◆ What you are asked to do
Copy verbatim the block of lines in the entries below whose first line contains "- The low end" and whose last line contains "- Note that". Leave out all other lines.

[Dataset entries]
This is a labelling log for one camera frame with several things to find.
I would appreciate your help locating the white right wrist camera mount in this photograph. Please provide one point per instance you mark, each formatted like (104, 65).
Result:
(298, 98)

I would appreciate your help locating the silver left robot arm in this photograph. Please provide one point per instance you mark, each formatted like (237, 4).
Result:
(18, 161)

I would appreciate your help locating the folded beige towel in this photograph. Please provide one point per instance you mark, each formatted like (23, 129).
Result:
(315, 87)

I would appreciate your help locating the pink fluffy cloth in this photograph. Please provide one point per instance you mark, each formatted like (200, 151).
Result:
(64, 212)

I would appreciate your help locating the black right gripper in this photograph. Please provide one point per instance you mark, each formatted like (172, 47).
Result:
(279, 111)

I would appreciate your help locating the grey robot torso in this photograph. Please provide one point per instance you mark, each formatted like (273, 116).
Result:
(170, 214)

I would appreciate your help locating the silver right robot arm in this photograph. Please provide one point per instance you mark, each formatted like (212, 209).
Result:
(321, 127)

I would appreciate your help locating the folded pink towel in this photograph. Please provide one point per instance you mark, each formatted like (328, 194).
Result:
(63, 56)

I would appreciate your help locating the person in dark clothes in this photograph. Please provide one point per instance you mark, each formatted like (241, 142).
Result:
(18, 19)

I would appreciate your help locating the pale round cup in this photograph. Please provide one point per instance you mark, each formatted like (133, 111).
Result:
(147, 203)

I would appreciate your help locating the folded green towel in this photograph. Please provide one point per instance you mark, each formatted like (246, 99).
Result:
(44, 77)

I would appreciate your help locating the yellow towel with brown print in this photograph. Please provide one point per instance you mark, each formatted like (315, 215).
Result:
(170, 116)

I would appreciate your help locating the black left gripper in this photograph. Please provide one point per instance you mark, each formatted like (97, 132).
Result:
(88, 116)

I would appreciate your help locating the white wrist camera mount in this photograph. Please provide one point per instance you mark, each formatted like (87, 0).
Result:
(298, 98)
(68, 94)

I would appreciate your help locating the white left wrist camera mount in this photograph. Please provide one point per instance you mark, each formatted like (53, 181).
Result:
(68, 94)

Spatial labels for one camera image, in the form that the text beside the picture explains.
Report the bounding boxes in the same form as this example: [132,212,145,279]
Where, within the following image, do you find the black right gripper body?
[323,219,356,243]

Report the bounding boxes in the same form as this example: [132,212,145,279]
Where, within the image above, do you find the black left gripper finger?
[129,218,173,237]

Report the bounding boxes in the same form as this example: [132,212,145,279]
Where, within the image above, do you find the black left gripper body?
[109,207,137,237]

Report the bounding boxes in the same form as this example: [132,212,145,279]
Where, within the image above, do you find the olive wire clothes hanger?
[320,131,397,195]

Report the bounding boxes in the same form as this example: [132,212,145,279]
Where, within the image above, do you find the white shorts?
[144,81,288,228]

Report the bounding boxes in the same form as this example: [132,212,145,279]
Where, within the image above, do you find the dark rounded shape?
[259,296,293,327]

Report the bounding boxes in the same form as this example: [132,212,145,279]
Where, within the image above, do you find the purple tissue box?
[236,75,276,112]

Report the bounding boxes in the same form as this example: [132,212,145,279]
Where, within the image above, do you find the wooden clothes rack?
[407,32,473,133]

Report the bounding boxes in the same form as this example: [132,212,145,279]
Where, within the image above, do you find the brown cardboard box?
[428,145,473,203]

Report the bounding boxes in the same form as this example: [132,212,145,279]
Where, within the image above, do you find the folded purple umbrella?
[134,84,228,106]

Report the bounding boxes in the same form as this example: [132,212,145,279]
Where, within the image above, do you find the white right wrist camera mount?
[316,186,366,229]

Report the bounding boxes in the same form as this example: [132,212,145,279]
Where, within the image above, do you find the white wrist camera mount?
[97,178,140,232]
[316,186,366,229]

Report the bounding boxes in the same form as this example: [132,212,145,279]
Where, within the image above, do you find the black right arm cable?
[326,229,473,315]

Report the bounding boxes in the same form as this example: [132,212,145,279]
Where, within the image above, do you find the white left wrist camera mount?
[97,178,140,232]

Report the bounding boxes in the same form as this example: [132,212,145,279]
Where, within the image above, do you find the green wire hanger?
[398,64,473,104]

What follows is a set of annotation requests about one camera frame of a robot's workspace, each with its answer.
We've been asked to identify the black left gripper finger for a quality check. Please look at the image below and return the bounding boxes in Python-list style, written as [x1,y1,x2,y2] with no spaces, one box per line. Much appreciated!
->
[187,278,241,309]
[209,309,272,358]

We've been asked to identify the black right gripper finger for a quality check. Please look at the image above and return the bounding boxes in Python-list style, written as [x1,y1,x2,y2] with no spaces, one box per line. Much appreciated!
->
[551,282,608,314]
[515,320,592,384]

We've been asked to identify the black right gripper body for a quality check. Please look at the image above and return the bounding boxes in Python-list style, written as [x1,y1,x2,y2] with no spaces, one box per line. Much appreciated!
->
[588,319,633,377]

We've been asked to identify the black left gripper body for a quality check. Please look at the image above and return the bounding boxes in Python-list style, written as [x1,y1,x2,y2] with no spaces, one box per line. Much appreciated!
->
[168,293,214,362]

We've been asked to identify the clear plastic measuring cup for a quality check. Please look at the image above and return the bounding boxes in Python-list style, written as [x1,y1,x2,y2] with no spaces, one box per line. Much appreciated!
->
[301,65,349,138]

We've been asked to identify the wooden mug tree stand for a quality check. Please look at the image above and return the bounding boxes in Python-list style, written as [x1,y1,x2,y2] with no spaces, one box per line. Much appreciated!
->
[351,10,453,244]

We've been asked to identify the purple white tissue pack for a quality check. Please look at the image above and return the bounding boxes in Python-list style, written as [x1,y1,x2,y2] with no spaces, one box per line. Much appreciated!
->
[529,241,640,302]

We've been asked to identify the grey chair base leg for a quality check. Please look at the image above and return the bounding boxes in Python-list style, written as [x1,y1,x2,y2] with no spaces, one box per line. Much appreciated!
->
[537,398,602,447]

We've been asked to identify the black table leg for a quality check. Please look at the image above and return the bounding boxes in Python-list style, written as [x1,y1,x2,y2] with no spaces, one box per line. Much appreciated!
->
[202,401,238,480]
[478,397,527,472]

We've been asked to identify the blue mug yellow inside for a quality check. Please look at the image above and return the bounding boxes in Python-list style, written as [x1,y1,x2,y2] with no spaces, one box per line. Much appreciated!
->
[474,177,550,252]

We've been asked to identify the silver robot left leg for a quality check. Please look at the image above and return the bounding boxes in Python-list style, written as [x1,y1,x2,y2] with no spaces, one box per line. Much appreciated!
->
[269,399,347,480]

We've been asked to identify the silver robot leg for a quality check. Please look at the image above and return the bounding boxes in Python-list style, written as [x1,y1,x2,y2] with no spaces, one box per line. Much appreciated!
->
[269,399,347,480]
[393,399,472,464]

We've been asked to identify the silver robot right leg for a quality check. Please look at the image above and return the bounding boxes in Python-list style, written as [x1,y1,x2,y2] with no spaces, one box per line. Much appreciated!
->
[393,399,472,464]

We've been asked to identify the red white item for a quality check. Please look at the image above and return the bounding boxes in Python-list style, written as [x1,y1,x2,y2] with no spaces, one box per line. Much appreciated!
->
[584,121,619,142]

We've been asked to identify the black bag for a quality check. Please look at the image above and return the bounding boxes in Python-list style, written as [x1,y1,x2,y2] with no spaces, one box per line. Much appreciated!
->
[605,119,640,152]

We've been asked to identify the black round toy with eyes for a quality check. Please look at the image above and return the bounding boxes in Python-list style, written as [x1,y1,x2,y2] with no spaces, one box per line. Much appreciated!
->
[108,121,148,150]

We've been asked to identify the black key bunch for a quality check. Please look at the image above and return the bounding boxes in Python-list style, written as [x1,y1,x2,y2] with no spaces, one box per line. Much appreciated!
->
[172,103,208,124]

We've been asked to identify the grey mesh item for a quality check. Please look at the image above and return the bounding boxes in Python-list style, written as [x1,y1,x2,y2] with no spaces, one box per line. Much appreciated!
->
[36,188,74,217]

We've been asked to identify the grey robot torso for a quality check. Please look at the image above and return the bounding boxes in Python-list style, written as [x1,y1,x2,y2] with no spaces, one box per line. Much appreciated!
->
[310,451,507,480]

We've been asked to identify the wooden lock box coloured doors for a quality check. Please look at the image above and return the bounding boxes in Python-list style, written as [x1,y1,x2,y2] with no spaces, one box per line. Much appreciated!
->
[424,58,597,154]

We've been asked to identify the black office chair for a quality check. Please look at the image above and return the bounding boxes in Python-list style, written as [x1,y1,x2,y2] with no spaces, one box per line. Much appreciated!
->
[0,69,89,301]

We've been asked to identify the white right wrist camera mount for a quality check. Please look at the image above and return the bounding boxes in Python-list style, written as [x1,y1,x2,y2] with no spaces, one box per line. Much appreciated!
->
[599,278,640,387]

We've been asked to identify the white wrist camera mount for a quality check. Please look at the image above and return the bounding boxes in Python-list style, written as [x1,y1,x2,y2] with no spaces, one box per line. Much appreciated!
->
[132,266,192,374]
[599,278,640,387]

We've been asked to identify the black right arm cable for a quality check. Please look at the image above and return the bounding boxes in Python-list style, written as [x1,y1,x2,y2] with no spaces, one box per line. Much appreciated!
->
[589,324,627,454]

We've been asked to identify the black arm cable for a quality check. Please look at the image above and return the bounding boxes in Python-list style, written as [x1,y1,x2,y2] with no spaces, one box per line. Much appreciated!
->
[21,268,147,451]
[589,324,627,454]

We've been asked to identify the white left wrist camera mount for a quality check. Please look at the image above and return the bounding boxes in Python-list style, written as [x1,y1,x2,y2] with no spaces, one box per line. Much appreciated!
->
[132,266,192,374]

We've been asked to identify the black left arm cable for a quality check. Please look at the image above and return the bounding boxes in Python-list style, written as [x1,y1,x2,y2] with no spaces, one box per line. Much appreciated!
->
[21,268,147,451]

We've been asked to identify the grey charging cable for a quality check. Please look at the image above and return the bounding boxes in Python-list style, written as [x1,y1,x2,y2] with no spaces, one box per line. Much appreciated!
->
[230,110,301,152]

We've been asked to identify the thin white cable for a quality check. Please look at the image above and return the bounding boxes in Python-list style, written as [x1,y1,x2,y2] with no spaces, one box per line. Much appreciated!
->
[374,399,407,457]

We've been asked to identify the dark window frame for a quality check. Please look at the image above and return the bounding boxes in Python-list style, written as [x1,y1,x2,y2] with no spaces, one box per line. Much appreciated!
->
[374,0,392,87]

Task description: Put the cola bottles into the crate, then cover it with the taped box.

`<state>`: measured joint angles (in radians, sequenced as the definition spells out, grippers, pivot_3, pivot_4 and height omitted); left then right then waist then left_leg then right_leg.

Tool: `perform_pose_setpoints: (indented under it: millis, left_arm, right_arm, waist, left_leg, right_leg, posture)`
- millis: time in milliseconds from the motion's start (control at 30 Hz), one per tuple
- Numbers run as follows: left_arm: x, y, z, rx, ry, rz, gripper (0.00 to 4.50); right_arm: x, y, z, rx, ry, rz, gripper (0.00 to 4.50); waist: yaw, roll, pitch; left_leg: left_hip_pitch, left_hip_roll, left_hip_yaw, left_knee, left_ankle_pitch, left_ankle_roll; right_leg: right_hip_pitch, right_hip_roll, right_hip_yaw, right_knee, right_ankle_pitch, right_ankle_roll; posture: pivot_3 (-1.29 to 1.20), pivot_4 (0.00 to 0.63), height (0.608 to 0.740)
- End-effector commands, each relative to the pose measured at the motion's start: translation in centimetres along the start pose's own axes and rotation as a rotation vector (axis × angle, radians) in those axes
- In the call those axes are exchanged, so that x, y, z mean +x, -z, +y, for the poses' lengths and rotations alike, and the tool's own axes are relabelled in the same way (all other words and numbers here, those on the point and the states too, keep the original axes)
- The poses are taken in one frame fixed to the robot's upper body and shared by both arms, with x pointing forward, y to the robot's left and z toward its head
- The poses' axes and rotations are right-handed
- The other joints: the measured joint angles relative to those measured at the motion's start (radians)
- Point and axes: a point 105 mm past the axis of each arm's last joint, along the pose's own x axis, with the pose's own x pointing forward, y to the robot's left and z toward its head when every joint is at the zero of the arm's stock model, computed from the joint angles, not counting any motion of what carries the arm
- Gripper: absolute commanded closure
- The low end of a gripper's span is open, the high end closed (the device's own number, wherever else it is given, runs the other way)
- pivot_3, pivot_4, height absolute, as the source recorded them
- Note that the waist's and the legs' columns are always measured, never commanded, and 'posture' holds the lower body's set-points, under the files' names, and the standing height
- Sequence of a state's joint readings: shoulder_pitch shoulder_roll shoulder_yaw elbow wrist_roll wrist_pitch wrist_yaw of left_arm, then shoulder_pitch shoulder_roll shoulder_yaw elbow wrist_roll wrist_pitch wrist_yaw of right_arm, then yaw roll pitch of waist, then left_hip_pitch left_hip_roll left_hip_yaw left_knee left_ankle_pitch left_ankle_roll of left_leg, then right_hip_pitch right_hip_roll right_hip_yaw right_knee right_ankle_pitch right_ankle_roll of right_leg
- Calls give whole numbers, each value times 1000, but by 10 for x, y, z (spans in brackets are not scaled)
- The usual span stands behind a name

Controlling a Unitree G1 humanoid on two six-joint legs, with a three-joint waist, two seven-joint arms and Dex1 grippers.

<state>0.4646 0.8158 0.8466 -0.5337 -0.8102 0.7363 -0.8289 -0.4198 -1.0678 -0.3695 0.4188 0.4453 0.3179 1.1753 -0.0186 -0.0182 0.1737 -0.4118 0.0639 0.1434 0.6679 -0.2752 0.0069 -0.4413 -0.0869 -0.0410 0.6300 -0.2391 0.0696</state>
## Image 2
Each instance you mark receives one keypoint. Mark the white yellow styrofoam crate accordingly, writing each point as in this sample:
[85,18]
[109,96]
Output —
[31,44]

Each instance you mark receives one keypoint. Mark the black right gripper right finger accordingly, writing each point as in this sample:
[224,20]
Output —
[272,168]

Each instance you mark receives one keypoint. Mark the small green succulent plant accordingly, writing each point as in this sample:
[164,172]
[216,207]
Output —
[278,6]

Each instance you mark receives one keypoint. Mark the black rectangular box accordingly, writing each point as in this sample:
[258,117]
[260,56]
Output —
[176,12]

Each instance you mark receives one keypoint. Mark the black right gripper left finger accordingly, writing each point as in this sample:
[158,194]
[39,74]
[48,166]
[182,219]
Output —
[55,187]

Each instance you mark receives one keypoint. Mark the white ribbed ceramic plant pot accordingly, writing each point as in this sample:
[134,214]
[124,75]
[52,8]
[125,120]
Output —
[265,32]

◆ Exercise solution
- The low end of a gripper's span is open, the high end closed (the device's own number, wherever else it is given, runs the other way)
- pivot_3, pivot_4, height absolute, as the source recorded them
- Note that the waist's and the legs' columns are always measured, never commanded, and 'posture' holds the lower body's set-points, under the files' names, and the standing height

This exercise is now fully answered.